2. A story about a college girl who was having financial problems and working in a restaurant. She kept messing up at her job and would have to eat the mistakes. There was also a rival waitress. The owner of the restaurant would call and have her financial aid messed up so she would have to continue to work.

Just thought of a third...

About a girl who worked at a Taco Bell, and had to eat the mistakes...

Anyone remember those?

Thanks.


----------



## Wilson Barbers

Think the second one might be "Millie's Revenge."


----------



## zachi

fatwolf said:


> About a girl who worked at a Taco Bell, and had to eat the mistakes...
> 
> Anyone remember those?
> 
> Thanks.



Here is the third story, the story is from Pandorah !

Full time job

Kelli worked at the Taco Bell down the road from my house. She was a luscious raven-haired girl, 5'10" and model quality. I had heard that she was thinking about becoming a model. She had the body for it. Slender hips, tiny waist, and legs that wouldn't quit. I had a huge thing for her. I would eat at Taco Bell as often as I could, without arousing suspicion. She always wore these really tight, form fitting outfits to work, when they would let her get away without wearing the uniform. And since the place was mainly run by men, no one complained about her appearance. I would always sit in a booth close to where the employees took breaks in hopes to catch her attention. I fantasized about her all the time.
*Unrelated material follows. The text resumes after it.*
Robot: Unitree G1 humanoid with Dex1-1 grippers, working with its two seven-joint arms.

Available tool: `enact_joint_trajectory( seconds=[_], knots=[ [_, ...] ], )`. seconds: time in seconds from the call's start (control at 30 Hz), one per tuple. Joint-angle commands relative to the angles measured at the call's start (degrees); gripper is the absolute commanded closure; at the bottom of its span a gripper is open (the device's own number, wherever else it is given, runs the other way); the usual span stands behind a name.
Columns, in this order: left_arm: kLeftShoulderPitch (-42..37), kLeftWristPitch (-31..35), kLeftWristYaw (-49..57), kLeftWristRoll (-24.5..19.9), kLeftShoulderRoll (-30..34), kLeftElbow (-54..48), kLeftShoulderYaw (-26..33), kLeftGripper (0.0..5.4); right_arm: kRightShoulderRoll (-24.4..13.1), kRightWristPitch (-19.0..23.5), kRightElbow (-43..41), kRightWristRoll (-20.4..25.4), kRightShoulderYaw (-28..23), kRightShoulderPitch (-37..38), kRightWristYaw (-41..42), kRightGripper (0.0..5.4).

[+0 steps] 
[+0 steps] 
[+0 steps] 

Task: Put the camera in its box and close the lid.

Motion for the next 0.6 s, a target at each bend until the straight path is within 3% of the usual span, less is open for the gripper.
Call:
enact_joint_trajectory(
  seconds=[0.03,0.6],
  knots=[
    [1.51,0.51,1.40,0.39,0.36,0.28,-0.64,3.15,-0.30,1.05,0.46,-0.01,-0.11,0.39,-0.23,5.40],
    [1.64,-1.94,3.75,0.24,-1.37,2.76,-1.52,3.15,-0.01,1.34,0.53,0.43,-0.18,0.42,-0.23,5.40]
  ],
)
Then came the day that Taco Bell came out with their new motto: "If you don't love it, we'll eat it!"

That was when my fantasies took on a whole new light.
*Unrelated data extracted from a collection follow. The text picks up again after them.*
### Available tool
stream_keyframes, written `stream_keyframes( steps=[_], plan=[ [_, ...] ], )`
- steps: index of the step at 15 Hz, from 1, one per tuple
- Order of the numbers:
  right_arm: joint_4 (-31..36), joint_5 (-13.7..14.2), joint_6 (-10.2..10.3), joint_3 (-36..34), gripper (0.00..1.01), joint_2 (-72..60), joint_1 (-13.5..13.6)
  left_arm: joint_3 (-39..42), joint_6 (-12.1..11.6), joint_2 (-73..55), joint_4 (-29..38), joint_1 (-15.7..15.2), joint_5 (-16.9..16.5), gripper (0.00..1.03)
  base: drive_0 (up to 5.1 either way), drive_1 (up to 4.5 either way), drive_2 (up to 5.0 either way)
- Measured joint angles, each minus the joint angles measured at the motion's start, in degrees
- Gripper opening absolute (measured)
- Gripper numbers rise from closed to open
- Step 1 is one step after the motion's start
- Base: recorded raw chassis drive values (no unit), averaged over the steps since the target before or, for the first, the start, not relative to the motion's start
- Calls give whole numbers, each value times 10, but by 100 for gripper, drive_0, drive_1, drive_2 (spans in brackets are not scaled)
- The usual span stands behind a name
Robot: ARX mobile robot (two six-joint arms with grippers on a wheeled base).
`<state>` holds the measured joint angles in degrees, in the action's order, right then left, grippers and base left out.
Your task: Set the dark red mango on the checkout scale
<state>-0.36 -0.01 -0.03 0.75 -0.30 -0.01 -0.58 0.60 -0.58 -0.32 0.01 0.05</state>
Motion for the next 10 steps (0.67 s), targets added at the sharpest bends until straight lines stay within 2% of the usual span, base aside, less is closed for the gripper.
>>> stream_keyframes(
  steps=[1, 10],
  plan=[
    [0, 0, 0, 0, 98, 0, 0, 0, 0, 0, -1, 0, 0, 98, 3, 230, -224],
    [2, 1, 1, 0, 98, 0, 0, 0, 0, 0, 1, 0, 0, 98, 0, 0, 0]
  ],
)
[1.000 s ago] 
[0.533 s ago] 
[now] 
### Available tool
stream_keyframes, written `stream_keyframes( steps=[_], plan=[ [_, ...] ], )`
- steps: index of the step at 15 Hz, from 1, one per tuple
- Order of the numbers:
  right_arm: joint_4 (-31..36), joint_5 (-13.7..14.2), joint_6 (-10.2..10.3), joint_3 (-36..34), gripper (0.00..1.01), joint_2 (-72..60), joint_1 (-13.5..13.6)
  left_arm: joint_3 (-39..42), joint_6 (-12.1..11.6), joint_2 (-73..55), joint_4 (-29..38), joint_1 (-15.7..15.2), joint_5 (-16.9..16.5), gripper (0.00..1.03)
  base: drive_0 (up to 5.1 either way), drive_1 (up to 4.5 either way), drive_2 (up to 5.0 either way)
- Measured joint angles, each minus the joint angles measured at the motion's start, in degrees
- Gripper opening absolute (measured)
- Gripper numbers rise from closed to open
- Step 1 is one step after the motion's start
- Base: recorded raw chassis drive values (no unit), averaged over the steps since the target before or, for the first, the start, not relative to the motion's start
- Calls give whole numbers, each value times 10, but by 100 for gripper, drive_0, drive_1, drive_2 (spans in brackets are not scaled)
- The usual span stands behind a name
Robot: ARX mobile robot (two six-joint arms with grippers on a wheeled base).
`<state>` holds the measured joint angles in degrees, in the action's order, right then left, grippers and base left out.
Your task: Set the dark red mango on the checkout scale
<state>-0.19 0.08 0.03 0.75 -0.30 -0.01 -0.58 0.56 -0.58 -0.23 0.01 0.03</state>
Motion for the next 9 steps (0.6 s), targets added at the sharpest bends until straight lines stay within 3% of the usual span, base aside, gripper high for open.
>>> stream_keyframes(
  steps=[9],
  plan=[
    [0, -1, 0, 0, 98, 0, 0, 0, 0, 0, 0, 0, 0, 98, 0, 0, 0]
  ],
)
I was sitting in the booth, like I always did, when some guy complained about his order. Kelli was working, of course, and had to take the order back. Then the manager came over and told her that since she had taken the order, she had to eat it, according to the new Taco Bell motto. Kelli argued with him at first. She said she was still full from the taco salad she had just eaten and couldn't eat any more. But the guy told her it was eat it or her job, so she took the tray, about 4 tacos and an order of nachos, and sat down.

She was parallel to me and I could see her stomach under the table. I watched it in fascination as it seemed to swell with every bite she took. Her stomach started to puff out, causing her spandex pants to roll down at the waist to give room the her expanding stomach. I looked at her face. It was flushed and she was breathing heavily from the effort. She looked as if she were in pain and kept reaching under the table to massage her swollen belly. Finally she finished and moaned as she slid out of the booth. (not quite as easily as she had slid into it!) She was gorgeous!! I thought she looked better for the effort and had a hard time hiding my body's reaction to her. I decided that this was something I wanted to explore .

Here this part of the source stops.